Il nuovo umanesimo tecnologico
Il punto dove possiamo, come Italia, fare davvero la differenza è nel modo in cui la rivoluzione robotica sarà guidata e impostata: “La questione non è se i robot entreranno nelle nostre vite, ma come vogliamo lo facciano – ha detto la professoressa Cecilia Laschi, talento italiano diventata docente proprio di robotica all’Università di Singapore, uno dei primi 20 atenei a livello planetario – In altre parole, che ruolo avrà l’essere umano nel futuro”. In questa nostra vocazione umanistica e umano-centrica, possiamo farci promotori di un movimento che definisca i confini etici di questa trasformazione in atto: “I quattro pilastri di questa rivoluzione sono conoscenza, design, interazione con le macchine e il loro impatto sociale – ha ricordato Bruno Siciliano, docente Università Federico II di Napoli – Stiamo puntando a un vero e proprio nuovo umanesimo tecnologico”.

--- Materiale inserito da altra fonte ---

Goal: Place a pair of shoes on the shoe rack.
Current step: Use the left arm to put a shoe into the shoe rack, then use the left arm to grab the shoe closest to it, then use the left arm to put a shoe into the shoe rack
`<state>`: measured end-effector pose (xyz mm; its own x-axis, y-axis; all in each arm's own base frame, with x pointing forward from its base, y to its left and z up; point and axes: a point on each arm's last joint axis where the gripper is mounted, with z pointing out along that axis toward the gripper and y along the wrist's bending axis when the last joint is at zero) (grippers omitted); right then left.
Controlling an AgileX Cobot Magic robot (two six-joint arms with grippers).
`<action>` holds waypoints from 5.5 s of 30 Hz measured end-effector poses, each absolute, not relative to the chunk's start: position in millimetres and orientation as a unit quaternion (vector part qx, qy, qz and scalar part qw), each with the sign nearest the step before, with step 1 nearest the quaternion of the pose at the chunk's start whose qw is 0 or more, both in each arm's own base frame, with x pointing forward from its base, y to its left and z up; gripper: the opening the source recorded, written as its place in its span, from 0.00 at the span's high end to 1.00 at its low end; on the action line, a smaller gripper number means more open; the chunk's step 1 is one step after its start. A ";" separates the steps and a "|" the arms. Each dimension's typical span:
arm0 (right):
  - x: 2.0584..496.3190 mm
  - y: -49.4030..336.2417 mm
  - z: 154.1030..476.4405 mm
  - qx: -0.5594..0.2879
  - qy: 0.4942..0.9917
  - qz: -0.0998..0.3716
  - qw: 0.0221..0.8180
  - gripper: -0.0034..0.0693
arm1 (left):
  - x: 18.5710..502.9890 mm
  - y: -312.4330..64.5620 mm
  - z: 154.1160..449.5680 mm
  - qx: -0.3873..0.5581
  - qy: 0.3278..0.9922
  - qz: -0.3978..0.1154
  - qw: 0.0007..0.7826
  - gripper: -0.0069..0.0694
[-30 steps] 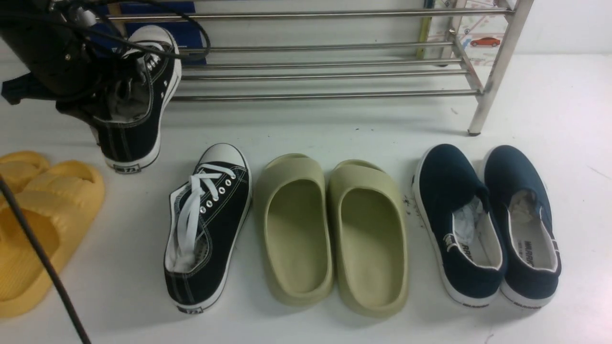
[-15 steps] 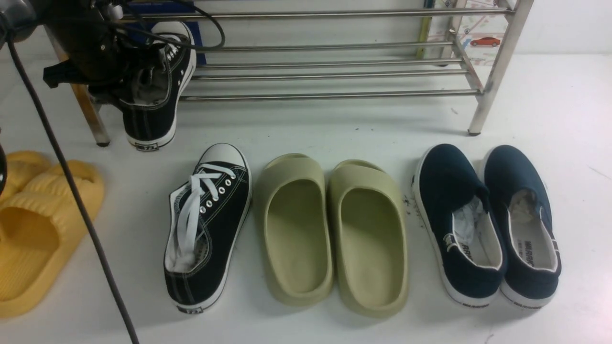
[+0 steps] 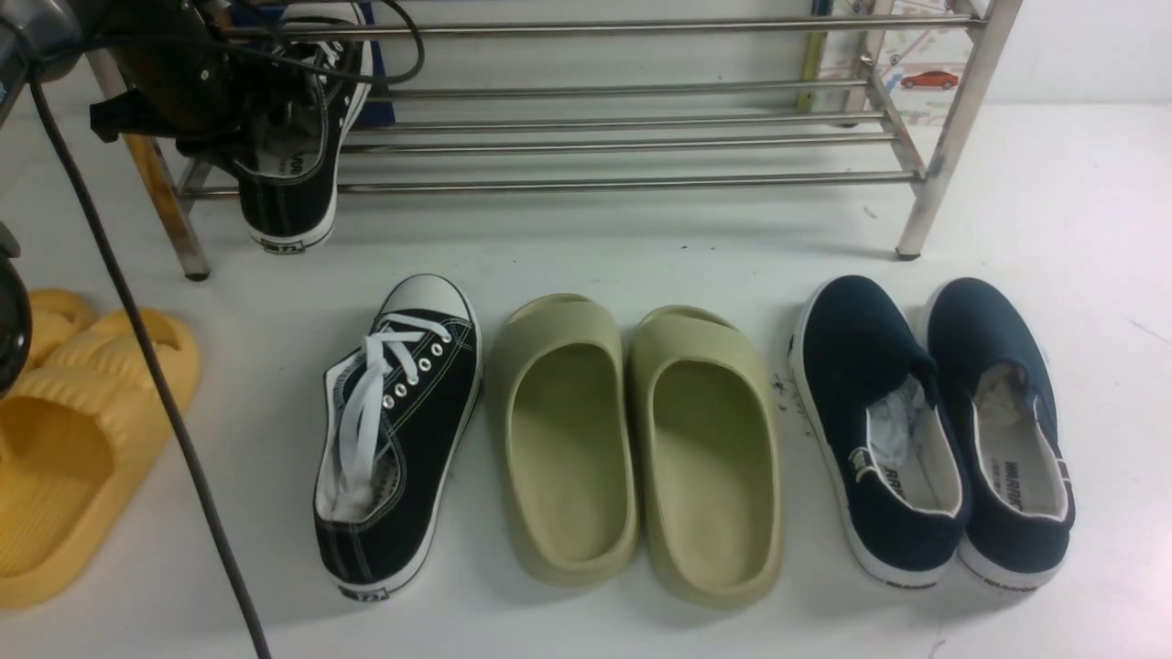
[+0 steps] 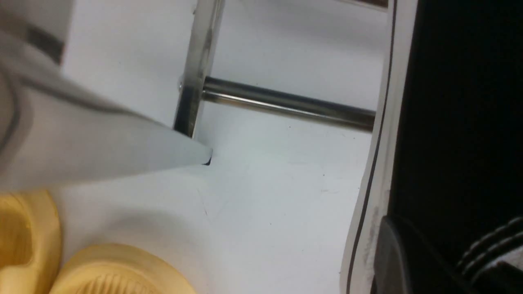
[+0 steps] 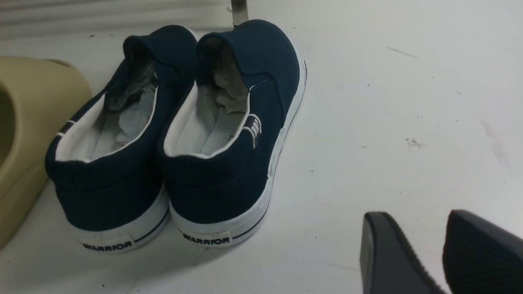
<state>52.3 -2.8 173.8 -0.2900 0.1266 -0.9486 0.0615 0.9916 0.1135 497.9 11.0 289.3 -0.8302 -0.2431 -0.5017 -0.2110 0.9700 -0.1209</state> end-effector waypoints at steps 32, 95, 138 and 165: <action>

Non parliamo comunque di futuro remoto, ma di soluzioni già sviluppate e disponibili oggi. RoboIT ha raccolto, selezionato, sostenuto e in diversi casi anche già finanziato molteplici progetti nel distretto genovese: alcune mostrate già in versione prototipale, o persino più avanzata, nei vecchi Magazzini del Cotone al Porto Vecchio di Genova. Come Soundsafe Care, un braccio robotico pensato per i trattamenti oncologici: il sistema misura i movimenti naturali del corpo e degli organi interni, garantendo la possibilità di guidare un emettitore di ultrasuoni focalizzati in modo estremamente preciso durante la terapia radiologica. Il medico oncologo imposta l’area interessata dal trattamento mediante la guida ecografica, e il robot lo assiste nell’impiego di una tecnica ablativa del tumore assolutamente non invasiva e mirata nel suo impiego.

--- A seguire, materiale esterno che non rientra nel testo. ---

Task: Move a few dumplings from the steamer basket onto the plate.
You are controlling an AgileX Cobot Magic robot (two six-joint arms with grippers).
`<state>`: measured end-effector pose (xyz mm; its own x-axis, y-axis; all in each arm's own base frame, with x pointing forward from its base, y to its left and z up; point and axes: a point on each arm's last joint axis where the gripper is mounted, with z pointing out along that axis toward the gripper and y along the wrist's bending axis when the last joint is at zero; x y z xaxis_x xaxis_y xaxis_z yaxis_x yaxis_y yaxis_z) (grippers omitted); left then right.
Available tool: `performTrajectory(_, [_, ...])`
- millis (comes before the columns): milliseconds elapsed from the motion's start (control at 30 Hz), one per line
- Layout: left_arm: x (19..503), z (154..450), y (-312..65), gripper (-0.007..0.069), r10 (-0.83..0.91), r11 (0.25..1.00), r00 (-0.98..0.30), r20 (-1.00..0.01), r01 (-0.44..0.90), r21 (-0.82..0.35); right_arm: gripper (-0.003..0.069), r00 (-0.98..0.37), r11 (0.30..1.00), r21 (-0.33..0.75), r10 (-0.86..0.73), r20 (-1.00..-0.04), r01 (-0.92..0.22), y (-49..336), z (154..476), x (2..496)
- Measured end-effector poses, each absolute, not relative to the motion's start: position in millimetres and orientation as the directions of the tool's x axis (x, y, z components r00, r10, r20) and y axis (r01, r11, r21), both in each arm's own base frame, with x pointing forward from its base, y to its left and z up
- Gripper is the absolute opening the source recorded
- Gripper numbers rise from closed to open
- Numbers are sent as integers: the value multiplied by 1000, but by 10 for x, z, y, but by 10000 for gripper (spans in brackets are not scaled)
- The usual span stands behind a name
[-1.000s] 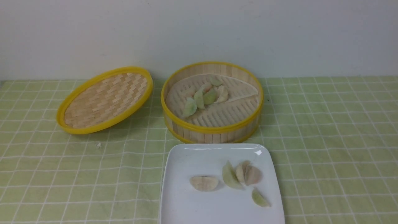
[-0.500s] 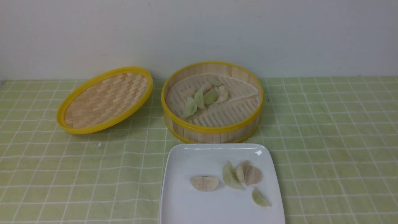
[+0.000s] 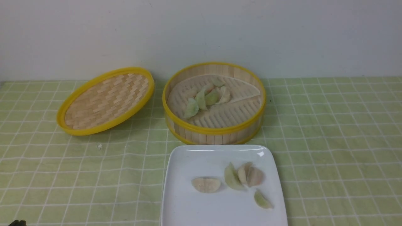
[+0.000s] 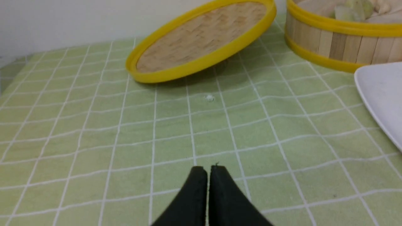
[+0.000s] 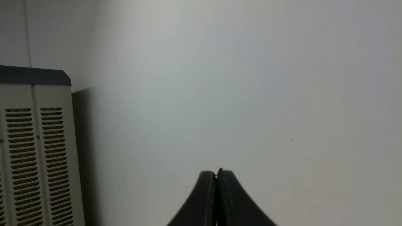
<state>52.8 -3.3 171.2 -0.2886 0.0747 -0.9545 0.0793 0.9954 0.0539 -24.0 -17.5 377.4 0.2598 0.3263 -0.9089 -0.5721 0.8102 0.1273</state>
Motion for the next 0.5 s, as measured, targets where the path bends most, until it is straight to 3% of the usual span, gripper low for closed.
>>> performTrajectory(500, [525,1700,-33,-6,75,995,-301,-951,79,54,-15,260,810,127,326,-909,-572,-175,3774,-240])
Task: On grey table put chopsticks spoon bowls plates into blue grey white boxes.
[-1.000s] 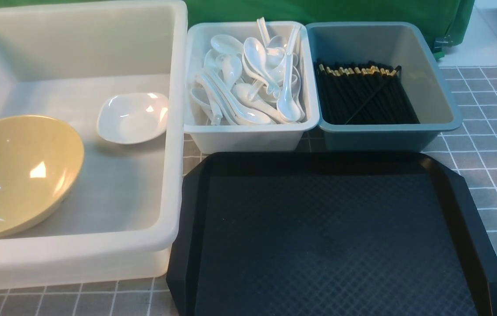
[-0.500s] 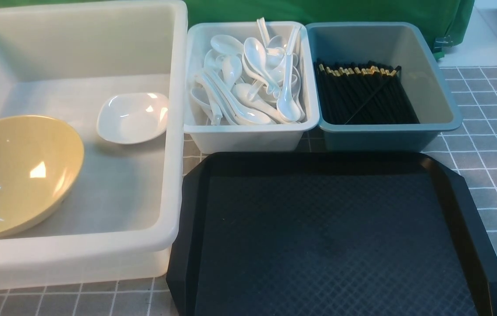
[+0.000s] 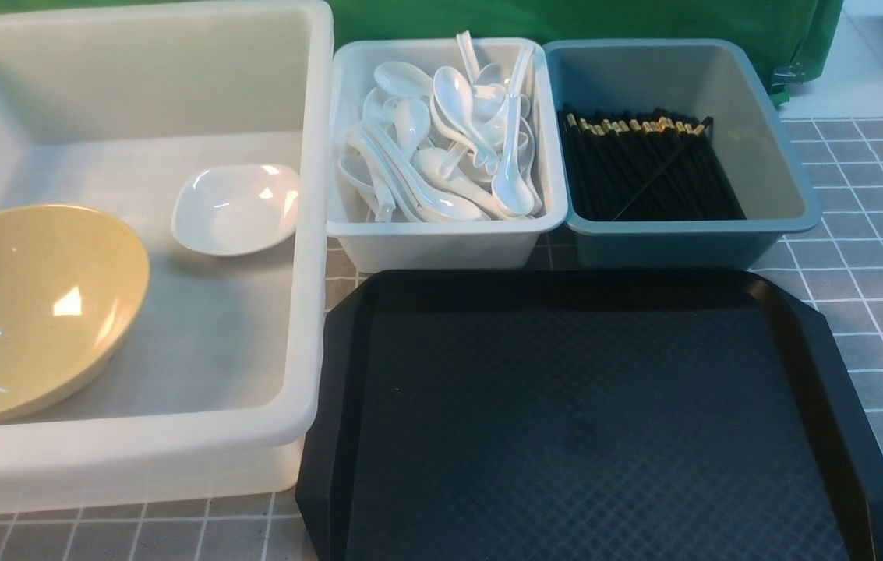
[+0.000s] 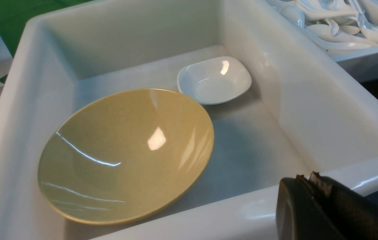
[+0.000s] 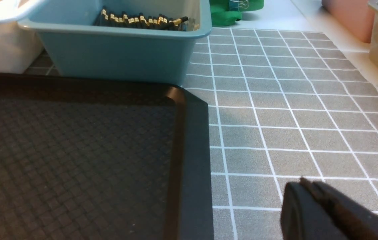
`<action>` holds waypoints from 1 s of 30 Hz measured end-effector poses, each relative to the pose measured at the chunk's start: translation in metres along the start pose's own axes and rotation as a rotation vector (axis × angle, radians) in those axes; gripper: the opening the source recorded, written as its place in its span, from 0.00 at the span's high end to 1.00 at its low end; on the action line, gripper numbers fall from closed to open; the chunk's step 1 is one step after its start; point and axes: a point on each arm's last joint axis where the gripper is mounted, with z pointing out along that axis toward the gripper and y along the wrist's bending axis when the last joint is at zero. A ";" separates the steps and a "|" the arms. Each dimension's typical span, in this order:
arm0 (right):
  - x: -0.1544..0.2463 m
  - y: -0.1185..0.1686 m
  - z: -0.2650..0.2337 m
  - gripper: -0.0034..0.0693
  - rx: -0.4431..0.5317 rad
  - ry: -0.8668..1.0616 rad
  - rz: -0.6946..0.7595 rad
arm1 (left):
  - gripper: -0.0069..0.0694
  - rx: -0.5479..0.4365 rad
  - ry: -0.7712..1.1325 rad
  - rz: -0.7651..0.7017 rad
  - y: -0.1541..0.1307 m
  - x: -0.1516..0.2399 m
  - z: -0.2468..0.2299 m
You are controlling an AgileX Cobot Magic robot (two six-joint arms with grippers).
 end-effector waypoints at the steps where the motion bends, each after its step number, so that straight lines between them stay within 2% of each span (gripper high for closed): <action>1: 0.000 0.000 0.000 0.91 0.000 0.000 0.000 | 0.92 0.000 0.000 0.000 0.000 0.000 0.000; 19: 0.000 0.000 0.000 0.90 0.000 0.002 0.001 | 0.92 0.002 -0.051 -0.004 -0.001 0.004 -0.001; 22: 0.000 0.000 0.000 0.90 0.000 0.002 0.001 | 0.92 -0.037 -0.107 0.004 0.001 0.015 0.009; 25: 0.000 0.000 0.000 0.89 0.000 0.002 0.001 | 0.92 -0.123 -0.221 -0.021 0.004 0.047 0.036; 26: 0.000 0.000 0.000 0.89 0.000 0.002 0.001 | 0.92 -0.127 -0.224 -0.020 0.005 0.049 0.038; 30: 0.000 0.000 0.000 0.89 0.000 0.002 0.001 | 0.92 -0.157 -0.283 -0.101 0.002 0.097 0.065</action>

Altro settore quello coperto dal robot sviluppato da Next Generation Robotics (NGR): in questo caso parliamo di una soluzione universale per l’ispezione del materiale su rotaia, che si tratti di treni o di metropolitane, che non richiede di spostare i vagoni dai binari e che riduce quindi i tempi necessari alle verifiche. Il robot si muove sotto le vetture da ispezionare, corre letteralmente tra binari e traversine, e mediante i sensori ottici presenti a bordo segnala eventuali punti critici da verificare: la piattaforma è già compatibile con la totalità delle strade ferrate italiane, e può essere facilmente adattata a qualsiasi altra rete con scartamento diverso semplicemente modificando le dimensioni dell’interasse del dispositivo.

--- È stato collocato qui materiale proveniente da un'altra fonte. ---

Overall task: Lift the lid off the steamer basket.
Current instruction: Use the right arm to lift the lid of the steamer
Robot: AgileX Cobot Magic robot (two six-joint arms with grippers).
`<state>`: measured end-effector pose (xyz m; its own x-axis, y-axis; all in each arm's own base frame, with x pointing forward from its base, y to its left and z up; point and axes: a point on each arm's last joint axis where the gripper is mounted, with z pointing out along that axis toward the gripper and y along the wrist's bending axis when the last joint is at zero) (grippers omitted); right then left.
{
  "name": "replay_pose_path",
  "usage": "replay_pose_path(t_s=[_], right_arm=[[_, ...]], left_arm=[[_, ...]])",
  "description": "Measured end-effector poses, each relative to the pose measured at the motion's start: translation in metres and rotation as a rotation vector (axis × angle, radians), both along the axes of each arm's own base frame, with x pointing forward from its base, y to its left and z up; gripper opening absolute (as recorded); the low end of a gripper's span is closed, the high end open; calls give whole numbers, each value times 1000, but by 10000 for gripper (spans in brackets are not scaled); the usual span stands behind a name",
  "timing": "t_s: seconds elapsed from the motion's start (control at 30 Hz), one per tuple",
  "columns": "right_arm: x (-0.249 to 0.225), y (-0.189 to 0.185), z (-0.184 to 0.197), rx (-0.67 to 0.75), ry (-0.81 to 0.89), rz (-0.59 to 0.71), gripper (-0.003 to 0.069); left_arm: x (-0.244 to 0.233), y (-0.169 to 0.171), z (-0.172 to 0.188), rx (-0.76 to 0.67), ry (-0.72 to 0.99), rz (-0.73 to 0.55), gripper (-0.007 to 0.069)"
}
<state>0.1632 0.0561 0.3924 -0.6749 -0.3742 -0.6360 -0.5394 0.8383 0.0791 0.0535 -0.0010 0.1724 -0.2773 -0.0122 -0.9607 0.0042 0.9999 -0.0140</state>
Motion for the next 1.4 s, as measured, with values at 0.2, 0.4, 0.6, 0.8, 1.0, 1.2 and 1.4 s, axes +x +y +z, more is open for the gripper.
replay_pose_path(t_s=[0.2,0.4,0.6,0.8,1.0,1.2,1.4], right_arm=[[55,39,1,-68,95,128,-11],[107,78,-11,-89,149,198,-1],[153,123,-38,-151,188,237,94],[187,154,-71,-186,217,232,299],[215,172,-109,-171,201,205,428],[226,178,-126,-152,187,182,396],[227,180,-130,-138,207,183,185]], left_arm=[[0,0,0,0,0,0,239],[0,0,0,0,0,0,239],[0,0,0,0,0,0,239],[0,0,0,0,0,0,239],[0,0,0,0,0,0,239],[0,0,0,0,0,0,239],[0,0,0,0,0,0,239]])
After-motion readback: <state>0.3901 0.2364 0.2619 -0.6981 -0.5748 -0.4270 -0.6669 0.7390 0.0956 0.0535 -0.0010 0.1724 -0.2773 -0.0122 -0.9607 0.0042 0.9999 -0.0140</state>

Un campo che ci vede già leader a livello globale è quello della chirurgia robotica e della riabilitazione o della sostituzione prostetica degli arti: in questo senso sono molteplici le soluzioni già sviluppate o in corso di progettazione, a partire dalla mano Hannes sviluppata proprio da IIT, passando per i dispositivi della linea ReWing che svolgono un ruolo attivo nella valutazione e riabilitazione dell’area mano-polso-avambraccio, per finire sulla strumentazione chirurgica sviluppata da Thermal X e da SARAS. Tutte testimonianze di una vivacità in termini di scienza pubblicata e di brevetti ottenuti dai ricercatori italiani: che ora potranno essere messi in condizione di guidare la rivoluzione robotica a livello continentale e planetario.